PROBLEM TO SOLVE: Use the entries below and reproduce exactly the lines from the one containing "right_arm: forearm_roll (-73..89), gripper" down to the one containing "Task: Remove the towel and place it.", both of them included.
:: PROVIDED INFORMATION
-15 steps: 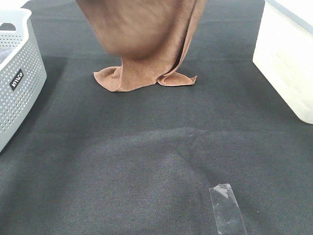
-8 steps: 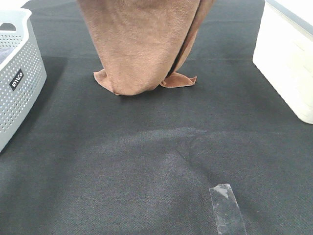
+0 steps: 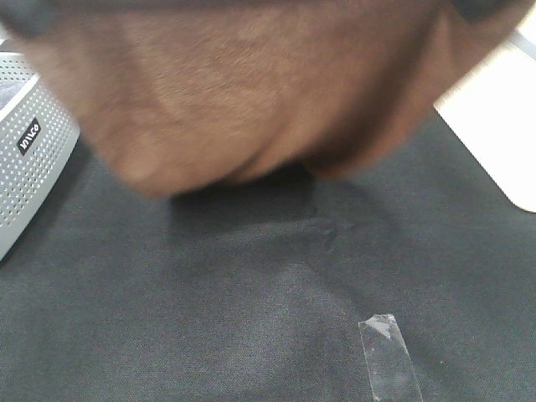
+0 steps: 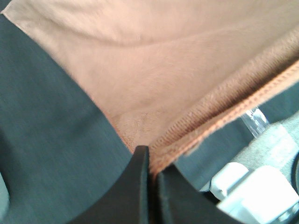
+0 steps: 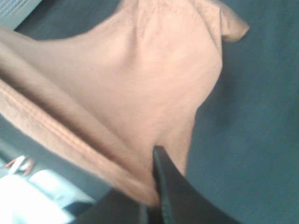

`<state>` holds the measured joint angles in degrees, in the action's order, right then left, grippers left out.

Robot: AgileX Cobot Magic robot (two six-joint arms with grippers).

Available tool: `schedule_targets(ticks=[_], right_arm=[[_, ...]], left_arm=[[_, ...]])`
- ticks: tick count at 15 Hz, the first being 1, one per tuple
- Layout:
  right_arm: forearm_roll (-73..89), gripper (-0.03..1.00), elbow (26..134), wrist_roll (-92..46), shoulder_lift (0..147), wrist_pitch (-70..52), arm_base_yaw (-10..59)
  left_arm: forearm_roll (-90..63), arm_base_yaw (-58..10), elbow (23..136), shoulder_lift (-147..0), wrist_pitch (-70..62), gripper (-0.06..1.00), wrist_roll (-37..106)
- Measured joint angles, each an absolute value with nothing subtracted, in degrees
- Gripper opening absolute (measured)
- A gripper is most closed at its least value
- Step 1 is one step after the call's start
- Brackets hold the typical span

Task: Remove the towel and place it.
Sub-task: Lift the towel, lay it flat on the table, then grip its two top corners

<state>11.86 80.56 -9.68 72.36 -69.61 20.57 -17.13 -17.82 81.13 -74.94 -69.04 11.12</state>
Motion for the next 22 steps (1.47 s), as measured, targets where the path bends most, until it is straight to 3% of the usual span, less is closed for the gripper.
schedule_targets(ticks=[5,10,15,22], right_arm=[[17.2,0.00,62.8,-8.4,55.4,-68.6,20.9],[20.4,0.00,50.5,-6.5,47.6,-68.1,21.0],[17.5,0.00,48.0,-7.3,58.0,-67.6,21.0],[17.4,0.00,48.0,-7.3,71.8,-67.3,21.0]], left_arm=[[-18.7,-18.1,64.2,-57.2,-68.8,0.00,11.1],[-20.2,-18.3,54.4,-53.0,-68.5,0.00,10.0],[-22.1,-18.3,46.2,-60.2,-67.8,0.00,12.9],[-21.4,-18.2,44.8,-74.3,-67.5,0.00,16.2]])
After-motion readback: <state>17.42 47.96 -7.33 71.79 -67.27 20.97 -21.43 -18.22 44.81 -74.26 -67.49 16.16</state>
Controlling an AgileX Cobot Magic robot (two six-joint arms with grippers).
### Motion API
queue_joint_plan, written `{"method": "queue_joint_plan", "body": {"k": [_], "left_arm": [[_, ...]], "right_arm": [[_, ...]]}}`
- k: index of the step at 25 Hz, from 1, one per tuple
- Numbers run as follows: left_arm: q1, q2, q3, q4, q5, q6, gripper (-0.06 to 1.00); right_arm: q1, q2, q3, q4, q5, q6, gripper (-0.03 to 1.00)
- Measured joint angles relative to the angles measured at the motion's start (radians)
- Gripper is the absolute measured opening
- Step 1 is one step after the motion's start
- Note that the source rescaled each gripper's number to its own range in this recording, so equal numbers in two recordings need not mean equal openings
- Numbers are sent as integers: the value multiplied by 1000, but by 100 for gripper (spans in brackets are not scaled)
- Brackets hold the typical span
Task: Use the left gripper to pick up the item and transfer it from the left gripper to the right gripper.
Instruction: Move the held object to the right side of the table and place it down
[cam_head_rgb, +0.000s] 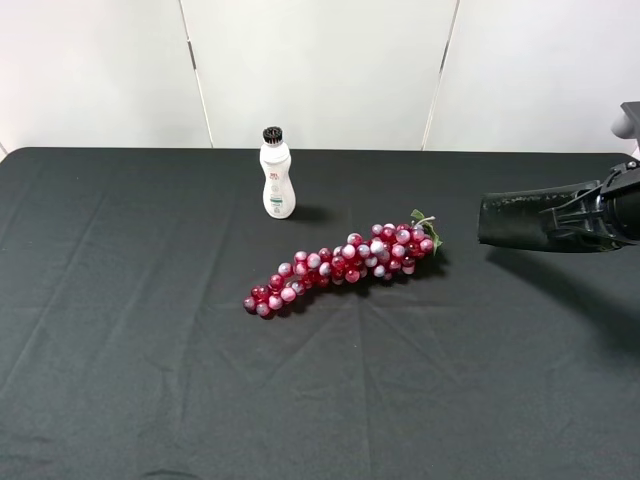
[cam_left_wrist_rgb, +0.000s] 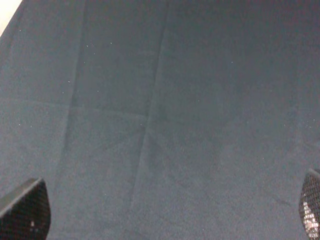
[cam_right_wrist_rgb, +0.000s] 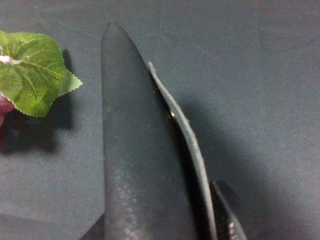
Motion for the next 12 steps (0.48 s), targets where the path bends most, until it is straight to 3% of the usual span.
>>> {"method": "queue_joint_plan", "body": {"k": [2,3,6,7,9,12], "left_arm": [[0,0,0,0,0,0,100],[0,0,0,0,0,0,100],[0,0,0,0,0,0,100],[0,0,0,0,0,0,100],[0,0,0,0,0,0,100],[0,0,0,0,0,0,100]], "right_arm": [[0,0,0,0,0,25,1],[0,0,0,0,0,38,6],[0,0,0,6,-3,109,71],[0,0,0,8,-3,129,83],[0,0,0,12,-3,154,94],[0,0,0,12,-3,162,98]]}}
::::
ANSWER SPACE:
  right_arm: forearm_roll (-73..89), gripper (-0.03..1.00), elbow (26..134), wrist_roll (-92..46), shoulder_lift (0..147), wrist_pitch (-70..52), arm_base_yaw (-10..59)
  left_arm: forearm_roll (-90..63), arm_base_yaw (-58..10), elbow (23..136), shoulder_lift (-147..0), wrist_pitch (-70..62), gripper (-0.06..1.00), wrist_roll (-37..106)
- Measured joint angles, each an absolute value with nothing subtracted, in degrees
- Gripper opening absolute (measured)
- A gripper is most closed at its least value
- Step 1 is one step after the call's start
- Brackets hold the typical span

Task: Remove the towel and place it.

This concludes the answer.